1.The survival strategy of the powerless
Maintaining
self-esteem. Gender order intact.
2. Mutual understanding
Drawing
strength and dealing with situations collectively. May serve to undermine the
gender order. May also serve to maintain the status quo.
3. Protest
Open exposure
of gender order manifestations. Works at changing the gender order through
creation of perplexity, embarrassment, laughter, uncertainty etc.
Using irony as
a strategy for change demands awareness and presence of mind. It cannot be planned,
it involves taking opportunities as they arise and deciding on the spur of the
moment whether or not irony can be used as a way of simultaneously exposing and
protesting without triggering resistance. The aim is to gain support from those
around, to create change through what may be understood in common.
A
step by step approach is not relevant here. The three forms can exist side by
side. For women with very limited power the situation or position must be
changed to allow irony to be directed outwardly. Women often are aware from
experience that in many situations open protest is impossible. Irony as common
understanding may still undermine the gender order in the long term. Many
reactions to discrimination in organisations are of this nature. Women more
often react in a defensive way to discrimination in organisations. They will
either ignore it totally or try to play it down. This reaction can be
understood in relation their subordinate position as women in male-dominated
organisations (Wahl 1992a). Our belief is that irony as a protest, is already
being used by women in organisations, although this has not yet been explored
in research. Using greater awareness of the gender order as a basis, women
could avail themselves of the third form more often instead of the second to
both challenge and change organisation structures. This could be a way of
breaking with the defensive stance on discrimination in organisations.
A feminist
perspective in research brings with it a power perspective.
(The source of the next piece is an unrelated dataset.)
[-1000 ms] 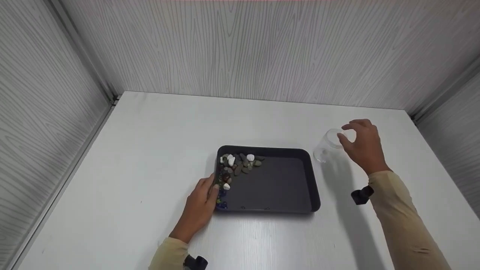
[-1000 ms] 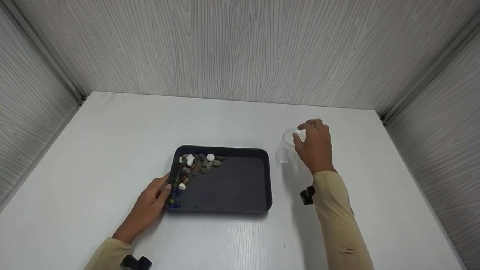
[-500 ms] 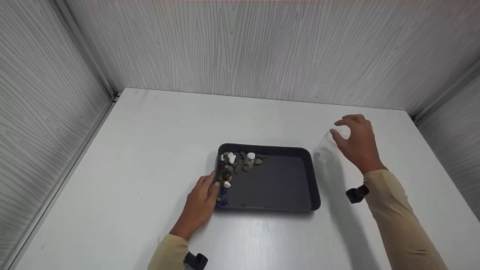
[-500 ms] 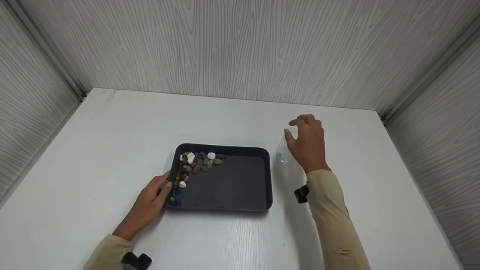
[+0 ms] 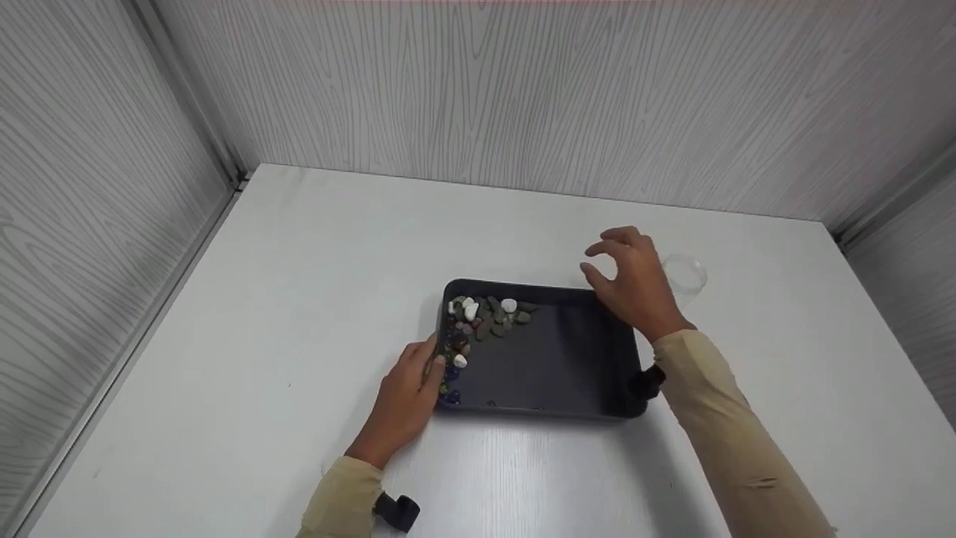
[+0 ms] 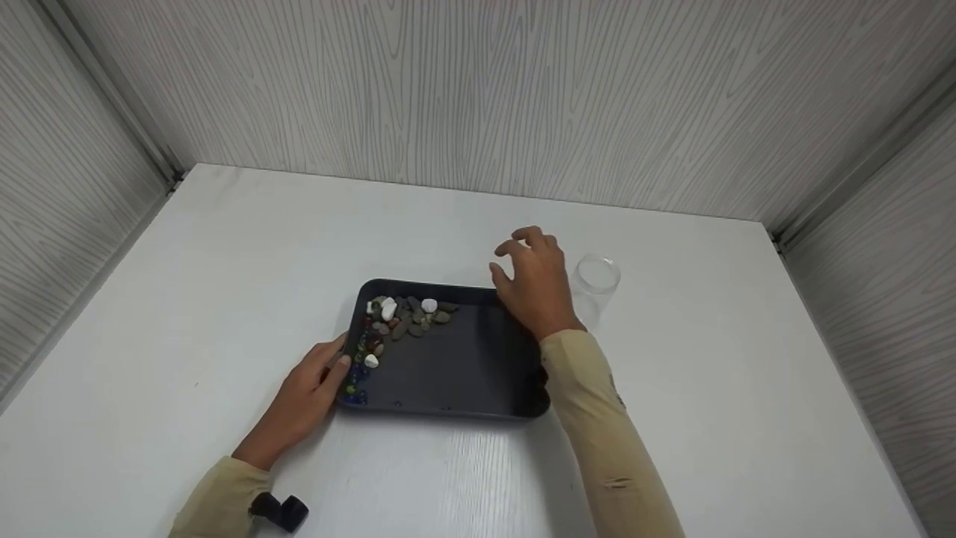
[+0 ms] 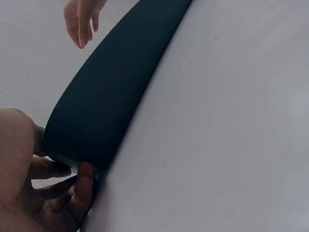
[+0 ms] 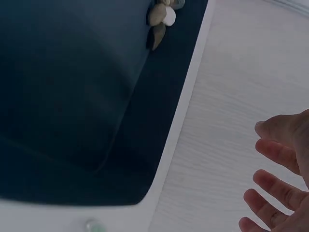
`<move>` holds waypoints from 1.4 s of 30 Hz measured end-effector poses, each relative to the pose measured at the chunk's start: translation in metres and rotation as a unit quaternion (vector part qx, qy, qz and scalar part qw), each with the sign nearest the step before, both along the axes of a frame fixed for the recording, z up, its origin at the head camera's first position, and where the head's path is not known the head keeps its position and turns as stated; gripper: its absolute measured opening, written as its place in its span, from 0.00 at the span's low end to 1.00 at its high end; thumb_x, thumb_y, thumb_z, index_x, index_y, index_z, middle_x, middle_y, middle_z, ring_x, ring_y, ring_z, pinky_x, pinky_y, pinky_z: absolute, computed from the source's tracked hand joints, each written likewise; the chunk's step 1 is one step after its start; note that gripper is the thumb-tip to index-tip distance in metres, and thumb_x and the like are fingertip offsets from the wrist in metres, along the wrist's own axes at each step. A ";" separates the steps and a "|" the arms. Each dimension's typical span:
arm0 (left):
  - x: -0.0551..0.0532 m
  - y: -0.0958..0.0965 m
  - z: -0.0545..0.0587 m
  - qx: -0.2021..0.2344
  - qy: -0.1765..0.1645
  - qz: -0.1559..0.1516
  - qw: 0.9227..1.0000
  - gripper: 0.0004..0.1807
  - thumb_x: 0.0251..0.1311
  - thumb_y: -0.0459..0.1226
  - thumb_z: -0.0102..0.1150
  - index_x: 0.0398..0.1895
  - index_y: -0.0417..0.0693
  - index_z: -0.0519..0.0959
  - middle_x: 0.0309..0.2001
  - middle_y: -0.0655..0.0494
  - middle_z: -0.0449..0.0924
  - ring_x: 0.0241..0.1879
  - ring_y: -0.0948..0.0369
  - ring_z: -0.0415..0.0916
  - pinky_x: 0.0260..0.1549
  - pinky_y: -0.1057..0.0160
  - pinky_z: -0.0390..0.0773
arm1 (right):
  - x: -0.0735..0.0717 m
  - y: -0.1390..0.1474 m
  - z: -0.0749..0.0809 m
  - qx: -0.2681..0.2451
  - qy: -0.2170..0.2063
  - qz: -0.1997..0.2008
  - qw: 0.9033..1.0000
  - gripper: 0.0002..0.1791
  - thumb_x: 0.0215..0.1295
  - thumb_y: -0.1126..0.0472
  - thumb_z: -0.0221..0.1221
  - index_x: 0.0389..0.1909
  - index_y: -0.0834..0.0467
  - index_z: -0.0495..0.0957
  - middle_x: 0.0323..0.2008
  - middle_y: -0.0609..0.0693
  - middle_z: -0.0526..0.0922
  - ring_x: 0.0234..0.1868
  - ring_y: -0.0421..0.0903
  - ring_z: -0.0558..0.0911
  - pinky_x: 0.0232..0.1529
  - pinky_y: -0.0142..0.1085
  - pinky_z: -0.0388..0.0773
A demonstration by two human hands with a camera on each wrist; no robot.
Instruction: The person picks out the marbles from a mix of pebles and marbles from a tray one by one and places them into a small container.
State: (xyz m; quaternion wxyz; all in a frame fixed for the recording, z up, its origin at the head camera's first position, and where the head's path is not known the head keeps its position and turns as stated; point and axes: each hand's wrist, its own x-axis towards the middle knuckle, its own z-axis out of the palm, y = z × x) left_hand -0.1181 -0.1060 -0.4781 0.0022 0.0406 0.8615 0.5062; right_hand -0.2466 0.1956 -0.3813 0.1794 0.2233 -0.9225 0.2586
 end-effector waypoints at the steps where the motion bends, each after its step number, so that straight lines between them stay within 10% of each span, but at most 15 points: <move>1: 0.000 0.000 0.000 0.001 0.001 0.000 1.000 0.29 0.81 0.42 0.42 0.77 0.36 0.59 0.65 0.43 0.69 0.66 0.49 0.69 0.66 0.45 0.66 | 0.000 -0.007 -0.001 0.004 -0.005 0.004 1.000 0.10 0.64 0.65 0.68 0.43 0.67 0.85 0.54 0.65 0.76 0.56 0.63 0.73 0.60 0.54 0.69; 23: 0.001 -0.002 -0.001 0.001 0.012 -0.005 1.000 0.28 0.81 0.41 0.43 0.76 0.34 0.59 0.65 0.41 0.70 0.63 0.48 0.71 0.62 0.45 0.70 | 0.002 -0.111 -0.043 0.076 -0.031 0.087 0.993 0.08 0.66 0.60 0.69 0.39 0.61 0.86 0.53 0.61 0.78 0.56 0.62 0.75 0.60 0.57 0.68; 42: 0.002 -0.002 0.001 0.004 0.017 -0.003 1.000 0.28 0.80 0.41 0.43 0.77 0.38 0.60 0.64 0.43 0.71 0.60 0.52 0.73 0.58 0.47 0.73 | 0.001 -0.146 -0.043 0.158 -0.095 0.090 0.979 0.09 0.67 0.58 0.67 0.42 0.58 0.88 0.59 0.61 0.76 0.61 0.61 0.71 0.68 0.59 0.59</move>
Thus one or two
short comments on how power is related to the above discussion are required. We
have claimed that through using contextual strategy as a basis (awareness and
knowledge of the gender order) women leaders can create an integrated identity
with help from irony as a strategy. What does a power perspective on sexuality
and irony involve?
Acknowledging
an integrated identity within oneself, and thus also one’s sexual identity,
involves a challenge to the gender order. With a power perspective on sexuality
the superiority/subordination structure becomes part of what we assimilate on
sexuality. We are influenced by the notion that men dominating and women being
subjugated is somehow sexy. This is part of the heterosexual, traditional
model, which also influences concepts of normality in an organisation (Hearn
and Parkin 1987, Pringle 1988). Claiming an identity in leadership where
awareness of gender and sexuality are a part thus challenges the ‘normal’
pattern. Being a sexual subject in an environment where women are sexually
objectified is not self-evident, but for a woman in a power position this may
be possible. Her way of being might also create scope for other women in the
organisation. Serving in the long run as an example to women in general.
Many people
feel an instinctive antipathy towards irony, where it is associated with
unpleasantness, superiority and ridicule. Thus it is important to stress its
relation relative to status. The whole concept of irony as a strategy for
change as presented above is based on subordination as a central point of
departure. It is a strategy for subordinates to expose and question their
subordination. Understanding women’s irony requires knowledge based on
experience of subordination. Without this knowledge there is lack of a
referential framework making identification of exaggeration, understatement and
contradiction possible. In this way irony is related to status. It is a
strategy, which emerges from subordination, which makes steering and control by
superiors difficult. The latter do not possess the same experiences as
subordinates and are thus not always able to fully comprehend their irony.
Being
able to laugh at an unpleasant or absurd situation can feel liberating.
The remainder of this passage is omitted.